Looks very nice and compact!:D

That was one of my main goals. I didn't want something that was too big, its just high enough to drain into just about any fermenter with gravity, and high enough if I use a plate chiller i could get away with gravity for filling my better bottles. The Mash Tun drains through the handle of the keggle to shave a few inches. Lots of drawing before I started this, but I did build it (the wood framework) on one Sunday afternoon. The control panel and keggle are different stories. I have 4 batches on the kettle and control panel but zero on the system as a whole-Friday looks like a good break in day!

:ban:
 
AB I can understand, but NB!?!? There'd better be a good explanation for this.:D
 
AB I can understand, but NB!?!? There'd better be a good explanation for this.:D

All legal-Scouts honor.

I got the AB one first, wish I would have gotten the NB first and made the kettle with that. Next step is to convert that NB into a mash tun, build the rims and wait for my last keg to get in from CHI for the HLT.
 
Nice.
I think electric is in my future.. I dislike brewing in the summer and getting a face full of heat blasting out around my kettles, feeling the BTU's wasted.
 
Nice.
I think electric is in my future.. I dislike brewing in the summer and getting a face full of heat blasting out around my kettles, feeling the BTU's wasted.

I also did not like sweating into the kettle. All the heat is dumped directly into the wort on this system. Of course you lose some heat through the keg, but your heat doesn't have to penatrate through the keggle either. Let me know if you have questions. The Pol's stuff is great to use as a reference as are the others who have commented on his pages who have built simular systems.

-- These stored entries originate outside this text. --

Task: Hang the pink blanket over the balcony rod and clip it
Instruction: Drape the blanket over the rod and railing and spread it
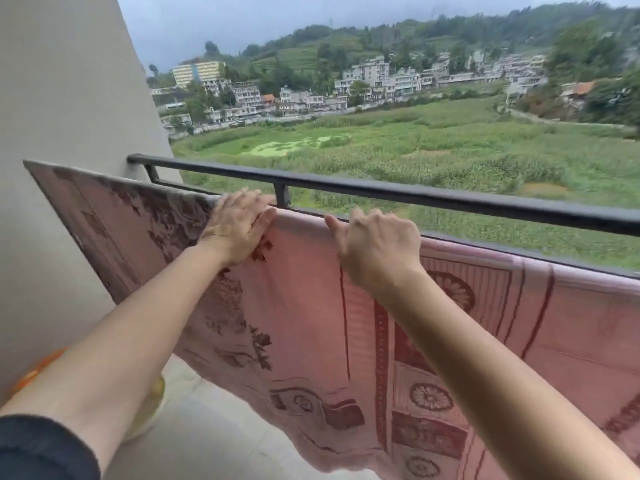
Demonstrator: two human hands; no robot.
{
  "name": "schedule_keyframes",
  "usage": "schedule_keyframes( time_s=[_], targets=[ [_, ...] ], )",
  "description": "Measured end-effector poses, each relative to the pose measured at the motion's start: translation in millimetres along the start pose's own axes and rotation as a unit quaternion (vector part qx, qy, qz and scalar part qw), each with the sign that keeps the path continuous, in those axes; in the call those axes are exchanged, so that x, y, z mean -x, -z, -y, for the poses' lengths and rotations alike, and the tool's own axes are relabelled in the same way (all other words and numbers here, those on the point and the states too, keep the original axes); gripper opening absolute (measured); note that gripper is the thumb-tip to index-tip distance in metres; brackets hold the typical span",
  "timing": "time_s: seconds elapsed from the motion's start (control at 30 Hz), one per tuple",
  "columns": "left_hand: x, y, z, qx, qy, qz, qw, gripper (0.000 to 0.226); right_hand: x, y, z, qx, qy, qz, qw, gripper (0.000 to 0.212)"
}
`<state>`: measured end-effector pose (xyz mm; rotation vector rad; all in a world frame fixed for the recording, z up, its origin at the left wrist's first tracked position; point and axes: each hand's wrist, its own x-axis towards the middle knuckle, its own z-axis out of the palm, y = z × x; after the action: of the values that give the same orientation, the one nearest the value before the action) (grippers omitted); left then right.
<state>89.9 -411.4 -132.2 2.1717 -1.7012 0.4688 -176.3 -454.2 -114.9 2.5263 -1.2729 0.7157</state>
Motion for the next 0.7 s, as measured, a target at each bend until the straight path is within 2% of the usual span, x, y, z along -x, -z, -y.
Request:
schedule_keyframes(
  time_s=[0.1, 0.23, 0.4, 0.5, 0.7],
  targets=[
    [-11.0, -1.6, 47.7, 0.019, 0.013, -0.048, 0.999, 0.081, -27.5, -12.9, 30.7, -0.006, 0.027, -0.001, 1.000, 0.058],
    [-18.2, -12.0, 91.6, 0.008, -0.002, -0.051, 0.999, 0.077, -52.8, -25.7, 74.3, -0.005, 0.103, 0.014, 0.995, 0.036],
    [-36.8, -18.7, 165.2, 0.029, 0.052, -0.070, 0.996, 0.083, -91.4, -62.9, 135.9, -0.003, 0.074, 0.009, 0.997, 0.054],
    [-43.0, -26.1, 190.1, 0.022, 0.028, -0.077, 0.996, 0.075, -103.2, -70.8, 148.6, -0.018, 0.057, 0.006, 0.998, 0.053],
    [-62.6, -29.7, 318.2, 0.034, 0.012, -0.073, 0.997, 0.077, -153.0, -97.6, 243.0, 0.026, 0.037, -0.021, 0.999, 0.055]
  ],
)
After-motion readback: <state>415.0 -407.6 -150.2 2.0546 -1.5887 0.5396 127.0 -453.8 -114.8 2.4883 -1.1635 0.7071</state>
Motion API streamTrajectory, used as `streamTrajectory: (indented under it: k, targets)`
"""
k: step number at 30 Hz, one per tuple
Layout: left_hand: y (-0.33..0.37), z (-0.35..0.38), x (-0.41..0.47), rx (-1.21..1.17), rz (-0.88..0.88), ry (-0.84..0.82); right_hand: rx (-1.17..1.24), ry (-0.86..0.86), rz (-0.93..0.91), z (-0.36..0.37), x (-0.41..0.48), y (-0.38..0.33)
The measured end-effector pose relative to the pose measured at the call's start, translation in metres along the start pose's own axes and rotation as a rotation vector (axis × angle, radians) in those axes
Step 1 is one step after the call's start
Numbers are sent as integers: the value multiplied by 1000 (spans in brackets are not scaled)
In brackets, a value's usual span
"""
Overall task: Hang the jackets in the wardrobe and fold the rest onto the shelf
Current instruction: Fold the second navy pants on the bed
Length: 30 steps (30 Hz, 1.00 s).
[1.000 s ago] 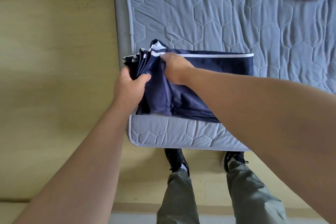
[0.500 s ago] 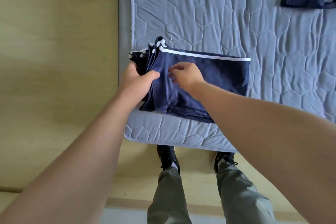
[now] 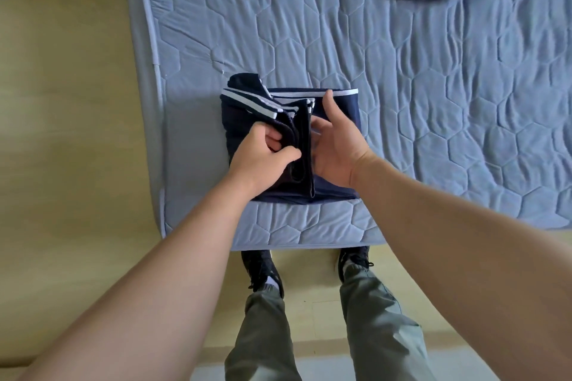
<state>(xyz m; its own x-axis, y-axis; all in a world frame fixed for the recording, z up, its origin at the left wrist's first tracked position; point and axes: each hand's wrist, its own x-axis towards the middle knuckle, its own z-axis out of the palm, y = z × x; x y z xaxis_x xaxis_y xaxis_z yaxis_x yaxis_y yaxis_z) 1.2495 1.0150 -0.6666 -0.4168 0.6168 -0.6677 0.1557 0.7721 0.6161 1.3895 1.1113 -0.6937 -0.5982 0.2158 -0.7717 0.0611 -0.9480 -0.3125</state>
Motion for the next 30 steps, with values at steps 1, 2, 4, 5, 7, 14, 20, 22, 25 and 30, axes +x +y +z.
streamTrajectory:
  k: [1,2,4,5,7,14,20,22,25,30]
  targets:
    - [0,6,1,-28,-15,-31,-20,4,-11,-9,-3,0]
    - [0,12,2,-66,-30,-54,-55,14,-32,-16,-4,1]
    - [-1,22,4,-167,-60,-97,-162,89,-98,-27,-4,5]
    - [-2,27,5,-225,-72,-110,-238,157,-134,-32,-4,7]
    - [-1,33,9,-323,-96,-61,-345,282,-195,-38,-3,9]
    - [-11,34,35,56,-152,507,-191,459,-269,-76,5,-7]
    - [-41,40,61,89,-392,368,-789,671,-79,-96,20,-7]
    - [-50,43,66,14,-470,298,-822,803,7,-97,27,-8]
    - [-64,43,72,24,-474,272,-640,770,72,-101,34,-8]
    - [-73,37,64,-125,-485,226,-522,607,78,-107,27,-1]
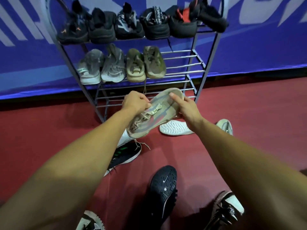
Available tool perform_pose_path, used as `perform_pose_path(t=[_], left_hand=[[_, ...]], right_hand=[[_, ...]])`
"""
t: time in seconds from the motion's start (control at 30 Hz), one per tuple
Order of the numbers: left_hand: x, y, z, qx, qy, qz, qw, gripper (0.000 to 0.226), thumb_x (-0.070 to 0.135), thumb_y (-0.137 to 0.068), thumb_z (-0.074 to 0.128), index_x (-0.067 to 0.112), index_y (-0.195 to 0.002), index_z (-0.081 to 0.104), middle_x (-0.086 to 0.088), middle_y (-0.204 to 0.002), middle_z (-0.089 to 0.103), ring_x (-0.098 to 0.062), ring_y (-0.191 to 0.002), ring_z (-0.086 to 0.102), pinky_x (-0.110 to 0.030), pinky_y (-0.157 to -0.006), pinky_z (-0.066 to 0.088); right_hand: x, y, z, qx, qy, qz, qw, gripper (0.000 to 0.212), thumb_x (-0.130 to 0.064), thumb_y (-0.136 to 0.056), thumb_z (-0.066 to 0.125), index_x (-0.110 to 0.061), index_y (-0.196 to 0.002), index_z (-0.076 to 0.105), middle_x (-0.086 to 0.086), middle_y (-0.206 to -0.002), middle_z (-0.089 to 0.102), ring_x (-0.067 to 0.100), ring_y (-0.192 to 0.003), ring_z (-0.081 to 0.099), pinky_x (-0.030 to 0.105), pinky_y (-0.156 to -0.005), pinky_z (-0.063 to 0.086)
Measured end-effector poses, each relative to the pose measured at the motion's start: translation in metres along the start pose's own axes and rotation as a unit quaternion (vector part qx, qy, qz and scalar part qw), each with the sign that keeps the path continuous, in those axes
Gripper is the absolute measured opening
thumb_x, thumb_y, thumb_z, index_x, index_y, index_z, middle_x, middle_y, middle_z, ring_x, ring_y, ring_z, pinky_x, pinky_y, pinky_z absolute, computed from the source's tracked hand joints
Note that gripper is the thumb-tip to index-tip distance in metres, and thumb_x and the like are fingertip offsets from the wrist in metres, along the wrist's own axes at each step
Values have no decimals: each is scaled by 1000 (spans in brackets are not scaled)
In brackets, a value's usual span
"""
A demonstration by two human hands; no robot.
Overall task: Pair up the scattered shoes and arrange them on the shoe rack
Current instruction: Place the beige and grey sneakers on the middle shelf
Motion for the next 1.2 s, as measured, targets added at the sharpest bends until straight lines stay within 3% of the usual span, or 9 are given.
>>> perform_pose_path(t=[0.13,0.2,0.33,0.6,0.67,0.8,0.9,1.03,1.2], left_hand=[[17,-11,1,-1,99,-32,995,10,12,-77,77,21,-75,75,1,-85,74,-18,-86,69,-31,-84,57],[26,-18,2,-11,146,-48,988,7,6,-79,72,13,-78,73,-7,-82,70,-23,-76,66,-32,-71,56],[43,-27,1,52,201,-89,974,15,12,-75,75,2,-88,75,-10,-67,63,-17,-45,45,-23,-49,38],[60,-49,20,86,305,-98,944,24,9,-76,78,1,-99,75,-16,-94,74,-13,-70,57,-21,-61,43],[62,-55,23,70,332,-104,935,24,6,-76,78,0,-99,74,-16,-89,72,-13,-63,56,-18,-52,41],[68,-55,31,-4,360,-94,928,5,6,-78,75,4,-82,72,-12,-72,63,-18,-58,49,-21,-47,33],[74,-51,40,-84,379,-72,919,10,21,-81,77,16,-78,69,-2,-68,64,-11,-51,51,-19,-45,36],[69,-46,58,-160,356,-69,918,27,47,-83,73,23,-96,72,4,-83,70,-12,-70,61,-23,-54,41],[69,-42,79,-229,401,-84,883,31,47,-79,79,21,-95,75,5,-83,76,-15,-75,68,-22,-52,43]], right_hand=[[-21,-8,-9,-15,34,-4,999,42,-56,-76,76,-17,-87,65,-6,-65,64,7,-51,51,25,-52,36],[-25,-9,-8,-39,43,-5,998,38,-58,-81,72,-20,-83,68,-10,-61,63,1,-48,49,23,-56,34],[-5,4,1,-100,31,38,994,61,-71,-77,67,-17,-103,76,6,-88,76,11,-67,58,28,-67,40],[10,10,-11,-123,-14,68,990,42,-62,-77,72,-27,-101,69,-4,-83,64,9,-72,52,31,-78,36],[9,8,-15,-107,-6,66,992,35,-51,-78,75,-25,-100,68,-1,-87,61,14,-79,50,30,-74,36],[-3,-5,-24,-78,-59,38,994,8,-29,-89,69,-22,-87,66,-12,-62,59,5,-53,46,23,-57,30],[-17,-18,-30,-48,-88,37,994,16,-29,-90,66,-17,-99,71,-7,-70,64,5,-54,48,23,-58,33],[-37,-39,-27,-31,-109,35,993,14,-34,-90,66,-20,-93,69,-8,-66,59,4,-52,45,19,-53,35],[-55,-64,-22,5,-110,37,993,15,-31,-90,67,-16,-90,68,-5,-63,56,7,-52,39,22,-56,29]])
Point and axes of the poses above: each hand's wrist, its own y-axis away from the middle knuckle, its own z-axis out of the palm, x = y × z, the point moved 6 cm from there along -y, towards the middle knuckle
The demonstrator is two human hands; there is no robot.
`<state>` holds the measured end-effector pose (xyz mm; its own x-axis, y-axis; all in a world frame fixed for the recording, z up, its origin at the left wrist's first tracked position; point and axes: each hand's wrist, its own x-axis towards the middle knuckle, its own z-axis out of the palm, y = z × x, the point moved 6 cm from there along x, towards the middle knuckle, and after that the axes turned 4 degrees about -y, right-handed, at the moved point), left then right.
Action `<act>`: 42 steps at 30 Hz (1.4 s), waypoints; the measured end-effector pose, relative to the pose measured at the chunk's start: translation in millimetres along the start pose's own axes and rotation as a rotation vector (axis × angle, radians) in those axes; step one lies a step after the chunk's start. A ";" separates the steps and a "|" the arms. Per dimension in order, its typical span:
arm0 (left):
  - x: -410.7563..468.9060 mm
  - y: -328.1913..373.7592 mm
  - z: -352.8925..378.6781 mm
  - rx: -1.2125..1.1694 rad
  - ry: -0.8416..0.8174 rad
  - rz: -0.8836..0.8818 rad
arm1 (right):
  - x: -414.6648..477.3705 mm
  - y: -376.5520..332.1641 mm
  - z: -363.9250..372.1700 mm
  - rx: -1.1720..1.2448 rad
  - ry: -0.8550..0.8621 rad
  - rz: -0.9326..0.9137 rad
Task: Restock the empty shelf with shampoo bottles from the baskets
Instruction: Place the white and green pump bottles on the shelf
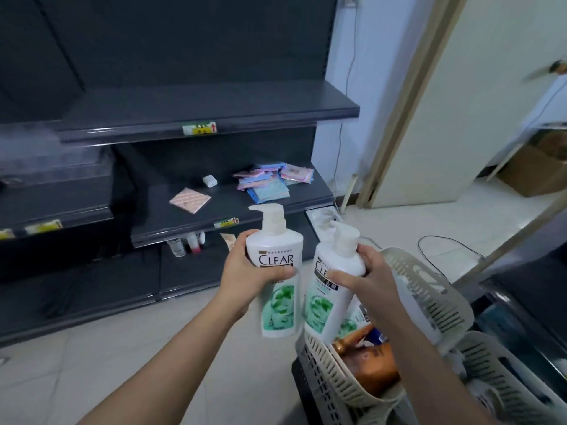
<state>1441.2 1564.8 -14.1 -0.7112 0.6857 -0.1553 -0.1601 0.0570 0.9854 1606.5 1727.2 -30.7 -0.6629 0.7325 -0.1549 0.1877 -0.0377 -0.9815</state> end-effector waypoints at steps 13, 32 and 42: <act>-49.8 48.3 -162.2 -0.022 0.166 0.064 | -8.7 -55.5 150.5 0.007 -0.257 -0.079; 65.7 141.6 -278.8 0.060 0.310 0.212 | 131.7 -172.0 275.8 0.030 -0.517 -0.243; 136.1 207.5 -316.8 0.044 0.377 0.321 | 220.7 -248.2 322.9 0.118 -0.616 -0.291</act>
<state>1094.4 1440.1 147.4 -0.9193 0.3637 0.1504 0.1311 -0.0775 0.9883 1179.5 1678.7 142.4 -0.9718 0.2056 0.1153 -0.1174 0.0023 -0.9931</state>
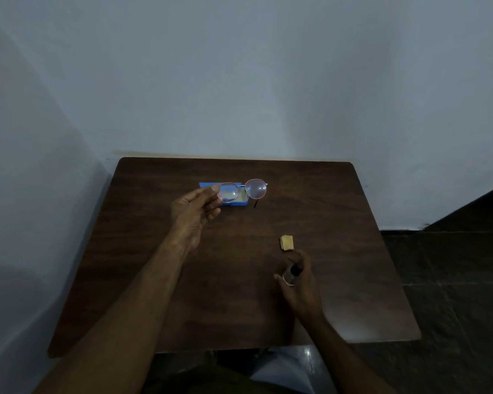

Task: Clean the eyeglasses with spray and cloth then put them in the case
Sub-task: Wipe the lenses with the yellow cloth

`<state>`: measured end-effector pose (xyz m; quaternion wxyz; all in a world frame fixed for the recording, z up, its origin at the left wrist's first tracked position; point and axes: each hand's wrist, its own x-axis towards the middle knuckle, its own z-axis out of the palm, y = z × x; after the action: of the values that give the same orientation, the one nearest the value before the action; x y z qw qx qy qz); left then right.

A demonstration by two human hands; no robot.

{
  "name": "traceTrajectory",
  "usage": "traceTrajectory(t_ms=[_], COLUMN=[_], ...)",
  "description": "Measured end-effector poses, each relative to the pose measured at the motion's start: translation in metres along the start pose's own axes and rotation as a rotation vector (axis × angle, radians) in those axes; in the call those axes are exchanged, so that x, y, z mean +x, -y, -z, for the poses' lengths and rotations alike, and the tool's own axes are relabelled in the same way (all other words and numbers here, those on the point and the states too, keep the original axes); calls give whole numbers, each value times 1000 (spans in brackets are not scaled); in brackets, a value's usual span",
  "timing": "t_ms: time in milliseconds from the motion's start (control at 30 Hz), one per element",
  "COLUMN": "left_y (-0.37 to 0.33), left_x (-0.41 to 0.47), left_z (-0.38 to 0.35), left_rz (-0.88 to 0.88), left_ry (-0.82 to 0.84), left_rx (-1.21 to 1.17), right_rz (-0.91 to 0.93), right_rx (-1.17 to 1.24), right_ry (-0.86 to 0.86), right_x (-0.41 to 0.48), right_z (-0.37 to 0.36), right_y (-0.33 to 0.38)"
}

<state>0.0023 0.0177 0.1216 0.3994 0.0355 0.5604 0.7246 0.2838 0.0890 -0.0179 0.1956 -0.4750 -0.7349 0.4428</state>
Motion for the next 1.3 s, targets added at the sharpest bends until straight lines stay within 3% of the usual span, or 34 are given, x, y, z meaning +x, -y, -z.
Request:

Nothing beats heating up water for mash in at around 4-5 degrees a minute!... well I am sure some things would, but its pretty awesome :rockin:
 
Looks nice! I priced out a wood rig and steel is cheaper than decent wood, at least around here. Ought to be proud brother!

Remember when everyone kind of scoffed at electric brewing 2 years ago? Seems to be gaining serious ground now.

Let us know how Friday goes!
 
Looks nice! I priced out a wood rig and steel is cheaper than decent wood, at least around here. Ought to be proud brother!

Remember when everyone kind of scoffed at electric brewing 2 years ago? Seems to be gaining serious ground now.

Let us know how Friday goes!

TELL ME ABOUT IT! I would have done this years ago if it wasn't for all the nay-sayers. "it will scorch your wort", "you will electricute yourself", "you couldn't get a consistant boil" Well my friends all of these things are wrong-I get incredible hot break, the boil is unbelievably even and gets there really quickly!
 
I also did not like sweating into the kettle. All the heat is dumped directly into the wort on this system. Of course you lose some heat through the keg, but your heat doesn't have to penatrate through the keggle either. Let me know if you have questions. The Pol's stuff is great to use as a reference as are the others who have commented on his pages who have built simular systems.

Nothing beats heating up water for mash in at around 4-5 degrees a minute!... well I am sure some things would, but its pretty awesome :rockin:

Very nice bro, very nice. Enjoy brewing on it!
 
Sweet. That is exactly the type of setup I see myself with, probably 5 years from now when I get a house and garage.

Anywho, I assume you have some relays in your control boxes, but I did not see any heat sinks. Is your only heat dissipation that 120mm fan on the side? Also, what length is that cord going from the control panel to the outlet? If it is greater than 6ft could you tell me where you got it?
 
Sweet. That is exactly the type of setup I see myself with, probably 5 years from now when I get a house and garage.

Anywho, I assume you have some relays in your control boxes, but I did not see any heat sinks. Is your only heat dissipation that 120mm fan on the side? Also, what length is that cord going from the control panel to the outlet? If it is greater than 6ft could you tell me where you got it?

Just one SSR for the 240. Its a 40 amp SSR with Auber Ins. big heatsink inside. I don't even have a fan rigged up right now, I have holes for ventalation, and I left room for a fan, but I stuck my finger through the hole and touched the heat sink and it didn't even feel hot to the touch, barly warmer than ambient temp.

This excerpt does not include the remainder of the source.